SCALE (Scalable Conditional Atlas-Level Endpoint transport) is a virtual cell foundation model for predicting how single cells respond to genetic, chemical, and cytokine perturbations directly from single-cell measurements. Released as a March 2026 bioRxiv preprint by researchers at the Shanghai Artificial Intelligence Laboratory and collaborators, it targets the goal of in silico experimentation—simulating perturbation outcomes that would otherwise require costly wet-lab screens.

The model addresses three persistent obstacles in virtual cell modeling: inefficient training and inference pipelines, unstable behavior when modeling sparse high-dimensional single-cell space, and evaluation protocols that reward reconstruction fidelity over biological accuracy.

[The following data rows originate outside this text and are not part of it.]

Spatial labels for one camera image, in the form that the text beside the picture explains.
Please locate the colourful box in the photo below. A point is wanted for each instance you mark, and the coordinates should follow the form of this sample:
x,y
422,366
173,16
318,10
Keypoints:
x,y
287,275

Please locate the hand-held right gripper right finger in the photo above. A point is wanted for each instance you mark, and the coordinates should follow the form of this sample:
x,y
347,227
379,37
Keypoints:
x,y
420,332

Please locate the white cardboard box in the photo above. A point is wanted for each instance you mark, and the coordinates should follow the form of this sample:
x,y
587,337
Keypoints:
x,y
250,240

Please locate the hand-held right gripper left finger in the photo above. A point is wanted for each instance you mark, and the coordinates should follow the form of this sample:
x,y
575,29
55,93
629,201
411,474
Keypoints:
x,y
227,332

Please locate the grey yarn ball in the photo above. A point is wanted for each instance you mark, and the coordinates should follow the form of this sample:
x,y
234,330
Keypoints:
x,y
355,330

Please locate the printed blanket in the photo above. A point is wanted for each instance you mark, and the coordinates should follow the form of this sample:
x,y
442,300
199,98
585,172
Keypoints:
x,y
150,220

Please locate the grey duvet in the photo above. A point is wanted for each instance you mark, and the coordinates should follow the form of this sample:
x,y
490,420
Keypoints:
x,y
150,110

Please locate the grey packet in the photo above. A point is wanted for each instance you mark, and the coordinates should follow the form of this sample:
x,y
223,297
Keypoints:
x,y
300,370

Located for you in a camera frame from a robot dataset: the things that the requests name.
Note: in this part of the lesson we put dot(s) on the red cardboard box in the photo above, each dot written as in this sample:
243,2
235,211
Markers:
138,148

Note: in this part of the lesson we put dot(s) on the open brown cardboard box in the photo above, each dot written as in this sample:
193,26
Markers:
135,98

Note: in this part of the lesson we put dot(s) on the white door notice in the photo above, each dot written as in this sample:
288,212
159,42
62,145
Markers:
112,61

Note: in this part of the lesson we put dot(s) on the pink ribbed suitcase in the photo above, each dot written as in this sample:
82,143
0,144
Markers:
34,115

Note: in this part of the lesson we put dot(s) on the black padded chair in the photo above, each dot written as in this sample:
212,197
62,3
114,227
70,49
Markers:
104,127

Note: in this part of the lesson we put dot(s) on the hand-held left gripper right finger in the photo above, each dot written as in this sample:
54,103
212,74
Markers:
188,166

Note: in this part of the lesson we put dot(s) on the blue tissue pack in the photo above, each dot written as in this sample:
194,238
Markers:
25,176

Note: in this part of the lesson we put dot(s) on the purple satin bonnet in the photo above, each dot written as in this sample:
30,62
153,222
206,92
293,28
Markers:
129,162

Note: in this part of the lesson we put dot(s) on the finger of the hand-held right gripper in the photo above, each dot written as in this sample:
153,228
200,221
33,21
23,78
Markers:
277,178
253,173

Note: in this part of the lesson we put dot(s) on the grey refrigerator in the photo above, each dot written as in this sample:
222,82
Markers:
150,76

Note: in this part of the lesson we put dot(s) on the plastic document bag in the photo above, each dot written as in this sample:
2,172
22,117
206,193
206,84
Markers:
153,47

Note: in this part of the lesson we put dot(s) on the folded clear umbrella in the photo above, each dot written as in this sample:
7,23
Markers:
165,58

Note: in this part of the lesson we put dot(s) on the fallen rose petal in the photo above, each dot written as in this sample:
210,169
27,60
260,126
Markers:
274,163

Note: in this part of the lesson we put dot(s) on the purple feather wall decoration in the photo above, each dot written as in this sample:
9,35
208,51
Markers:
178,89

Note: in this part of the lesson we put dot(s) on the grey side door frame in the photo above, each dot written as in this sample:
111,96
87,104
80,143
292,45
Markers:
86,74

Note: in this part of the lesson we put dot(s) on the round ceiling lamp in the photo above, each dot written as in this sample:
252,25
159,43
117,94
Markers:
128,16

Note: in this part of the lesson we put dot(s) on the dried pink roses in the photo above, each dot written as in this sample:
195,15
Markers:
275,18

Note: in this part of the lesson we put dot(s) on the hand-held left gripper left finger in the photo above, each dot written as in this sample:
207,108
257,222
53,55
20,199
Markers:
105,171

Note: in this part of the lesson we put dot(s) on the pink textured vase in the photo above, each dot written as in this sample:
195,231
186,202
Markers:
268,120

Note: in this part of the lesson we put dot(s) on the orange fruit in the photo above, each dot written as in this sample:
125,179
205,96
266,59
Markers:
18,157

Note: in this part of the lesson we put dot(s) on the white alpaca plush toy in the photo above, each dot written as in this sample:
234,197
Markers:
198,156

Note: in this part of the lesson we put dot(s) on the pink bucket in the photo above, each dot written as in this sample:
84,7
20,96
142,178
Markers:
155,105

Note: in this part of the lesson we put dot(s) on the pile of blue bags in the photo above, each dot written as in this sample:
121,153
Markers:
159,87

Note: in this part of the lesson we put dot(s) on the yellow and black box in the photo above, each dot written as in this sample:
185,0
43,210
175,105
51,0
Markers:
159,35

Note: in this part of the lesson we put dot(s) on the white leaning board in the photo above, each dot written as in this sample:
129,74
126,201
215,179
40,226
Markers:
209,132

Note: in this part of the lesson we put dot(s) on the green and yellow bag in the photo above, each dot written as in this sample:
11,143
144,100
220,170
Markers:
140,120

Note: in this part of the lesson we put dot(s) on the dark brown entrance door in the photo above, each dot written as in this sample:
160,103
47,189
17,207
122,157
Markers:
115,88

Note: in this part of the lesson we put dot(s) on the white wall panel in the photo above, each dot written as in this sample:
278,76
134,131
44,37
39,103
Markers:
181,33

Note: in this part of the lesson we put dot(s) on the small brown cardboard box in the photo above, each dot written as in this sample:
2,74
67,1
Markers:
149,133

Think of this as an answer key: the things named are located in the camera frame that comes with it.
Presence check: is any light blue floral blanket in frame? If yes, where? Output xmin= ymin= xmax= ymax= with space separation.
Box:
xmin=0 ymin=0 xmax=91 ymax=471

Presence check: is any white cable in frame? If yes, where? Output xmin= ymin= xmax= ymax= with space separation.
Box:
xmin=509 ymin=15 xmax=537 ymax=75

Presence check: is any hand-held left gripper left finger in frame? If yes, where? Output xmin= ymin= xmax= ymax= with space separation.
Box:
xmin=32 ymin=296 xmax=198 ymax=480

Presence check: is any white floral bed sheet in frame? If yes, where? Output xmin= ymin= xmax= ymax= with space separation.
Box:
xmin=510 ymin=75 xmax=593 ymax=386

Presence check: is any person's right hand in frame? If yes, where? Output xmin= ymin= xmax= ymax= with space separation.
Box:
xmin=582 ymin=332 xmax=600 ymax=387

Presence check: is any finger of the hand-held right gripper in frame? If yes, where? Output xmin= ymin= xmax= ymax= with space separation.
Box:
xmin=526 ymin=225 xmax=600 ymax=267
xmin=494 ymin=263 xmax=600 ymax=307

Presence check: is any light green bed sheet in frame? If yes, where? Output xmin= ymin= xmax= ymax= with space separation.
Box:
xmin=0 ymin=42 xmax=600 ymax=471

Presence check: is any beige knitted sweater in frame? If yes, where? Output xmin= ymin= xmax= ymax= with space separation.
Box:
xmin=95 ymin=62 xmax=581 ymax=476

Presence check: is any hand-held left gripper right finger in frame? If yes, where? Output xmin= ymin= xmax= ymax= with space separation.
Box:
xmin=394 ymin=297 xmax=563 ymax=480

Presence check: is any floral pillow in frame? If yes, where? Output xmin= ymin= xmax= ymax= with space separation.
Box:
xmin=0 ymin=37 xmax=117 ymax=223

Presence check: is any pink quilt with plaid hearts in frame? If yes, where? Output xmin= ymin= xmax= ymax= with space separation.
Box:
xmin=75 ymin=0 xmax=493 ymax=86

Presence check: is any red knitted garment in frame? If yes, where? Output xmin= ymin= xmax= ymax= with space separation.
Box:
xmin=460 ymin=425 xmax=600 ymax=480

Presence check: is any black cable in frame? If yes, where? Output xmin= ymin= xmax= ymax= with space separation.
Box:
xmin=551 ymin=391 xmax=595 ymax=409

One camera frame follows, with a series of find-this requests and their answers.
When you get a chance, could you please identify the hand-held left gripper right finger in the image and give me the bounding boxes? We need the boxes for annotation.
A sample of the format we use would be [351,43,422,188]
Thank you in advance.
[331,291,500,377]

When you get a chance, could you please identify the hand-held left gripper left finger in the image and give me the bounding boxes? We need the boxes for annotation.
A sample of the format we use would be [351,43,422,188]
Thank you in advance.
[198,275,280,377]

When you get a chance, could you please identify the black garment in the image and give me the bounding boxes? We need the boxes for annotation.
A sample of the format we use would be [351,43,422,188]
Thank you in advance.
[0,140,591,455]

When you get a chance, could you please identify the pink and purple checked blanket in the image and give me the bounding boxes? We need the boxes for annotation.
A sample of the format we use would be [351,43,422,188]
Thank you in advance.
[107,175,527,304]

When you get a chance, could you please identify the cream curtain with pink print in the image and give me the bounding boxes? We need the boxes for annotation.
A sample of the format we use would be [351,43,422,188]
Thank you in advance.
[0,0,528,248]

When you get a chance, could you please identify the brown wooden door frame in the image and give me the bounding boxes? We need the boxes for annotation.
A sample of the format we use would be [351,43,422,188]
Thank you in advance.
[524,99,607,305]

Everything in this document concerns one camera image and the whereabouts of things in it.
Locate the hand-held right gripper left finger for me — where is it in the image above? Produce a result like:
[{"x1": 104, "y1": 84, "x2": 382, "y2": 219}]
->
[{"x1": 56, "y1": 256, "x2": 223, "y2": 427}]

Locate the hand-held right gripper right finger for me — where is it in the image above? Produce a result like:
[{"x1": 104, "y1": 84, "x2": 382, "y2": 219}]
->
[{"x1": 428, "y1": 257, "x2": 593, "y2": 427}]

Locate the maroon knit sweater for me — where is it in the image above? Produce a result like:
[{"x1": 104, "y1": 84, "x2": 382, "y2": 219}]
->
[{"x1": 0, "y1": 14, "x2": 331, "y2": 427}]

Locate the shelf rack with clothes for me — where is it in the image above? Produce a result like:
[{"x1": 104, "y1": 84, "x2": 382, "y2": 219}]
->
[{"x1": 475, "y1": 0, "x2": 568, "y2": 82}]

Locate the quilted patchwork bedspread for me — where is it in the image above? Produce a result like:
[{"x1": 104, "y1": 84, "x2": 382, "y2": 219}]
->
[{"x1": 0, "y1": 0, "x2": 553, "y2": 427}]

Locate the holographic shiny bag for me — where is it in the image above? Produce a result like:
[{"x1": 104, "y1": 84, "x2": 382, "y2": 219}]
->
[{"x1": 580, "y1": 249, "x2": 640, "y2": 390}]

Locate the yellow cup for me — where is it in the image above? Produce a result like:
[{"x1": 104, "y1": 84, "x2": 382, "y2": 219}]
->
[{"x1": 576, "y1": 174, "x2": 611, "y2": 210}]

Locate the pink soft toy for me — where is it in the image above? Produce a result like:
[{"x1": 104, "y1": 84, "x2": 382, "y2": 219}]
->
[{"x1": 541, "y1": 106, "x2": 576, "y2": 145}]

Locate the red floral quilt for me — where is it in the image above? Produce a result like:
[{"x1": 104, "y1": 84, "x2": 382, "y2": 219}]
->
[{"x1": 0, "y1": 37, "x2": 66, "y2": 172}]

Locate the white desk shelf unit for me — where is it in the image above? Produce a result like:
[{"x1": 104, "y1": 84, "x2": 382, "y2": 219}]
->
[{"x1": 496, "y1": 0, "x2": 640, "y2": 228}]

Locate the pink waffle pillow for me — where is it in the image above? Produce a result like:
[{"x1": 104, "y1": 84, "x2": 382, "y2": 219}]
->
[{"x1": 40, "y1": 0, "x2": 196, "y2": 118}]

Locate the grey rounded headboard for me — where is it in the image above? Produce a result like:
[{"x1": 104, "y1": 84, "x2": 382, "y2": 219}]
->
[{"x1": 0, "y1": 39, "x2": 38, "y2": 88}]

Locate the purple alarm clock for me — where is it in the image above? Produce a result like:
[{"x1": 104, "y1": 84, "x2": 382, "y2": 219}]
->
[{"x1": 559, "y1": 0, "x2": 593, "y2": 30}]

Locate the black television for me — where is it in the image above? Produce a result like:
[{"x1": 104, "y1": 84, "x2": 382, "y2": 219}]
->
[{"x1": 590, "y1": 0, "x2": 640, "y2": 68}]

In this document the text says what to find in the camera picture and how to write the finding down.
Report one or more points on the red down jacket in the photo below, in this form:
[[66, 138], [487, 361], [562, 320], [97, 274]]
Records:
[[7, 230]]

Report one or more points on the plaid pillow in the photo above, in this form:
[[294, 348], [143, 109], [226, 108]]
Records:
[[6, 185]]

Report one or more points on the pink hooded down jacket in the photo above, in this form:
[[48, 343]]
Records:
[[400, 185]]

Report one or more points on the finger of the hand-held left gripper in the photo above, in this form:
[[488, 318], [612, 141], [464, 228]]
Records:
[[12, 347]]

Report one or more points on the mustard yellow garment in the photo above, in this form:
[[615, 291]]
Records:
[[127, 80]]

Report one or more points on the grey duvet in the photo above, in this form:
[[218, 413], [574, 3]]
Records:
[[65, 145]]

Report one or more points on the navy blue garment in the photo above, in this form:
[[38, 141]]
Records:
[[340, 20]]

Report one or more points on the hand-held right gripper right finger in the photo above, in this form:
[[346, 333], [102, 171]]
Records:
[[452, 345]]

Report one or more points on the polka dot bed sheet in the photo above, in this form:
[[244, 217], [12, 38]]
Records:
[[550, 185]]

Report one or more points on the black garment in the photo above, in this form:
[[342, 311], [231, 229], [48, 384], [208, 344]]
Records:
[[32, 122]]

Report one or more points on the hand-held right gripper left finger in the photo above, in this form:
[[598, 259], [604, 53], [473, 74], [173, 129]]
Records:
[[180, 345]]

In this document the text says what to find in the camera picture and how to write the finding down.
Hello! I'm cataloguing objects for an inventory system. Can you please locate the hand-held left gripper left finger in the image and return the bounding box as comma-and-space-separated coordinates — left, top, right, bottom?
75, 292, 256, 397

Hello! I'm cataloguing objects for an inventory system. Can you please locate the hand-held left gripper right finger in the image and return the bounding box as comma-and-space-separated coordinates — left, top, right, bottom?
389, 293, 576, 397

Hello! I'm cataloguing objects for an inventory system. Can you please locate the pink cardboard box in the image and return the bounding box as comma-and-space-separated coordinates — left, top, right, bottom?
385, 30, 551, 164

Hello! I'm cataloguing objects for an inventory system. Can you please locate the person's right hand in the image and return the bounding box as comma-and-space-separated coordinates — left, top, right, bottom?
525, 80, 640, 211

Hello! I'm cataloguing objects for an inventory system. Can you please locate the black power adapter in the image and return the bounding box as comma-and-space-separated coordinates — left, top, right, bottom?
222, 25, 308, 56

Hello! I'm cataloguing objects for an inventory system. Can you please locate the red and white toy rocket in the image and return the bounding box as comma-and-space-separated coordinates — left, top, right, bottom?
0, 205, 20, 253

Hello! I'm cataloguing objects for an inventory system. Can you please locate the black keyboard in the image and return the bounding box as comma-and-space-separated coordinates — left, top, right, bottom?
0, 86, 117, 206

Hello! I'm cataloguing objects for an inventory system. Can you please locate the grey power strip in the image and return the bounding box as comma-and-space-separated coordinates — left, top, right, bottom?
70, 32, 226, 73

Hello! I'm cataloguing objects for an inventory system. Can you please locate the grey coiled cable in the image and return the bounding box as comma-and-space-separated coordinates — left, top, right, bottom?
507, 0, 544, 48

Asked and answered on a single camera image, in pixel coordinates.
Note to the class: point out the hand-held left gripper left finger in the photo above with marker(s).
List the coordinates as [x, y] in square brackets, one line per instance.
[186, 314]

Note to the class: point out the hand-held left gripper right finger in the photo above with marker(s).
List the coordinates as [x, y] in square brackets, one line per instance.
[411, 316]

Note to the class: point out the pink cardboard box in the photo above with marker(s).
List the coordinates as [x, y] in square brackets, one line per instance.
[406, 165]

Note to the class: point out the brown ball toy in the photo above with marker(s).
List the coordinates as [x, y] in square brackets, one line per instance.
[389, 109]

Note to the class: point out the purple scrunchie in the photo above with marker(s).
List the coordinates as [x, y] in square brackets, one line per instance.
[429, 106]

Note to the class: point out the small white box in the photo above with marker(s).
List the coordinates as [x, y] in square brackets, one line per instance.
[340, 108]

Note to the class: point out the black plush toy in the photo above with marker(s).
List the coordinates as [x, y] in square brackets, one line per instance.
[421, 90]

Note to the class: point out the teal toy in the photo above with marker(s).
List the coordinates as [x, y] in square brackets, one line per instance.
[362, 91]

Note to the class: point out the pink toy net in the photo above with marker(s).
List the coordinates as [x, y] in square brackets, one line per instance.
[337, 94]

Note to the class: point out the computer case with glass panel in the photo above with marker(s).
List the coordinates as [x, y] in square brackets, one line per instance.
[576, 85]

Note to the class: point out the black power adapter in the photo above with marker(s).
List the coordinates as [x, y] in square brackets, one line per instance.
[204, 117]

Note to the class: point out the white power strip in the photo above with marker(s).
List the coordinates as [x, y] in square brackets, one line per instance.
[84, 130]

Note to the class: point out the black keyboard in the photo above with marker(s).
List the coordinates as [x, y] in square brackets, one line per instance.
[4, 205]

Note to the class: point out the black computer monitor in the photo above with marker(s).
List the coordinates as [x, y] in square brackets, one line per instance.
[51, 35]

SCALE reframes perturbation prediction as an endpoint-oriented optimal-transport problem, jointly learning set-level cell-population representations and perturbation-conditioned state transitions rather than modeling individual cells in isolation.

By combining a LLaMA-style set encoder with conditional flow matching and a BioNeMo-based systems backbone, SCALE positions itself among recent large perturbation models such as STATE and Tahoe-trained foundation models, emphasizing both predictive accuracy and the engineering efficiency needed to train on atlas-scale data.

#Key Features

• Set-aware population modeling: Rather than predicting per-cell responses independently, SCALE learns set-level representations of cell populations, capturing perturbation-induced shifts in sparse, high-dimensional single-cell space.
• Endpoint-oriented flow matching: A conditional flow-matching objective models perturbation as transport between control and perturbed cell-state endpoints, improving stability over reconstruction-centric approaches.
• LLaMA-based cellular encoding: A LLaMA-style encoder provides the representational backbone for cellular state, adapting a proven language-model architecture to transcriptomic data.
• Efficient systems backbone: A BioNeMo-based training and inference framework delivers a 12.51x pretraining speedup and 1.29x inference speedup over the prior state-of-the-art pipeline under matched system settings.

#Technical Details

SCALE instantiates an end-to-end formulation that jointly learns set-level representations and perturbation-conditioned state transitions, pairing a LLaMA-style set encoder with a conditional flow-matching architecture for stable transport-based prediction. Training and inference run on a BioNeMo-based framework that improves data throughput, distributed scalability, and deployment efficiency. The model is evaluated on the Tahoe-100M giga-scale single-cell perturbation atlas using a cell-level protocol centered on biologically meaningful metrics, where it improves perturbation-discrimination correlation (PDCorr) by 12.02% and differential-expression overlap by 10.66% over STATE, alongside the reported 12.51x pretraining and 1.29x inference speedups. Parameter count is not disclosed in the preprint.

#Applications

SCALE is aimed at computational and experimental biologists who use virtual cell models to prioritize perturbations before committing to laboratory screens. By predicting population-level responses to genetic, chemical, or cytokine perturbations, it can support target discovery, drug-response forecasting, and hypothesis generation in single-cell pharmacology, while its efficient training pipeline makes atlas-scale modeling more accessible to groups with constrained compute.

#Impact

SCALE contributes to the rapidly growing class of perturbation-trained virtual cell models by coupling a transport-based formulation with a production-grade systems backbone, demonstrating measurable gains on the Tahoe-100M benchmark over STATE. Its emphasis on biologically meaningful evaluation and large training-throughput speedups highlights a broader shift toward models that are both accurate and practical at atlas scale. As a recent preprint without released code or weights, its downstream adoption remains to be established.